Given information -
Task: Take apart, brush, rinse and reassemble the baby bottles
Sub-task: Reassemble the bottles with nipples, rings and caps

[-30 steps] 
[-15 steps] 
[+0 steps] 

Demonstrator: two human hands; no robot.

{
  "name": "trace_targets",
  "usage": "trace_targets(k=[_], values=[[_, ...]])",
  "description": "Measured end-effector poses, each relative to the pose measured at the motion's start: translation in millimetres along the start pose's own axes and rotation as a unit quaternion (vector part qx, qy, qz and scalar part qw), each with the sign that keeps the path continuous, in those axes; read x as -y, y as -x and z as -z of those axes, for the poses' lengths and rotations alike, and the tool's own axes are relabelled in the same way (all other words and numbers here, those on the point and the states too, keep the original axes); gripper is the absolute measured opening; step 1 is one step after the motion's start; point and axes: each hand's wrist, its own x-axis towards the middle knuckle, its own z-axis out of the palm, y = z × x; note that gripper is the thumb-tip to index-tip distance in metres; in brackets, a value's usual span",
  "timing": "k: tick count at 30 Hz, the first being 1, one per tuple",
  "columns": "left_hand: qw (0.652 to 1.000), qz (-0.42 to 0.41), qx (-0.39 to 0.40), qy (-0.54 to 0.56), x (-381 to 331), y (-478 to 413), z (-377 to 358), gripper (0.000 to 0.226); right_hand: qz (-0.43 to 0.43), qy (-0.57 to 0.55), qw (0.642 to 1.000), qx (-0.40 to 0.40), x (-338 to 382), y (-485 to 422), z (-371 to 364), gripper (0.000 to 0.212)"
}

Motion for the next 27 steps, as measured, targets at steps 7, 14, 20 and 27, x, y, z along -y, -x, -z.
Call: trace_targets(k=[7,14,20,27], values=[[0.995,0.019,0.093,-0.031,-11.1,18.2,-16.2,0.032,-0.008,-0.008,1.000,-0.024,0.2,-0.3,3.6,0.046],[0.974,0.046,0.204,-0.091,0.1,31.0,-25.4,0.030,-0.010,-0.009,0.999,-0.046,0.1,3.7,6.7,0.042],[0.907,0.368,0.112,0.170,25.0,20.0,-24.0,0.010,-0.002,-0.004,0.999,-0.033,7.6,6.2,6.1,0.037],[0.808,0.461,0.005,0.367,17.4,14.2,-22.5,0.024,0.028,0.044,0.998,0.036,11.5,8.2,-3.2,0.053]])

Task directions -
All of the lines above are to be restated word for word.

Written answer -
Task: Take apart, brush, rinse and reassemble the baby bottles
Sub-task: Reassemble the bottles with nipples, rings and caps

[-30 steps] 
[-15 steps] 
[+0 steps] 

Demonstrator: two human hands; no robot.

{
  "name": "trace_targets",
  "usage": "trace_targets(k=[_], values=[[_, ...]])",
  "description": "Measured end-effector poses, each relative to the pose measured at the motion's start: translation in millimetres along the start pose's own axes and rotation as a unit quaternion (vector part qx, qy, qz and scalar part qw), each with the sign that keeps the path continuous, in those axes; read x as -y, y as -x and z as -z of those axes, for the poses' lengths and rotations alike, and the tool's own axes are relabelled in the same way (all other words and numbers here, those on the point and the states too, keep the original axes); gripper is the absolute measured opening; step 1 is one step after the motion's start; point and axes: each hand's wrist, its own x-axis towards the middle knuckle, its own z-axis out of the palm, y = z × x; note that gripper is the thumb-tip to index-tip distance in metres; in brackets, a value's usual span",
  "timing": "k: tick count at 30 Hz, the first being 1, one per tuple",
  "columns": "left_hand: qw (0.652 to 1.000), qz (-0.42 to 0.41), qx (-0.39 to 0.40), qy (-0.54 to 0.56), x (-381 to 331), y (-478 to 413), z (-377 to 358), gripper (0.000 to 0.226); right_hand: qz (-0.43 to 0.43), qy (-0.57 to 0.55), qw (0.642 to 1.000), qx (-0.40 to 0.40), x (-338 to 382), y (-485 to 422), z (-371 to 364), gripper (0.000 to 0.212)"
}

Motion for the next 27 steps, as measured, targets at steps 7, 14, 20 and 27, x, y, z along -y, -x, -z.
Call: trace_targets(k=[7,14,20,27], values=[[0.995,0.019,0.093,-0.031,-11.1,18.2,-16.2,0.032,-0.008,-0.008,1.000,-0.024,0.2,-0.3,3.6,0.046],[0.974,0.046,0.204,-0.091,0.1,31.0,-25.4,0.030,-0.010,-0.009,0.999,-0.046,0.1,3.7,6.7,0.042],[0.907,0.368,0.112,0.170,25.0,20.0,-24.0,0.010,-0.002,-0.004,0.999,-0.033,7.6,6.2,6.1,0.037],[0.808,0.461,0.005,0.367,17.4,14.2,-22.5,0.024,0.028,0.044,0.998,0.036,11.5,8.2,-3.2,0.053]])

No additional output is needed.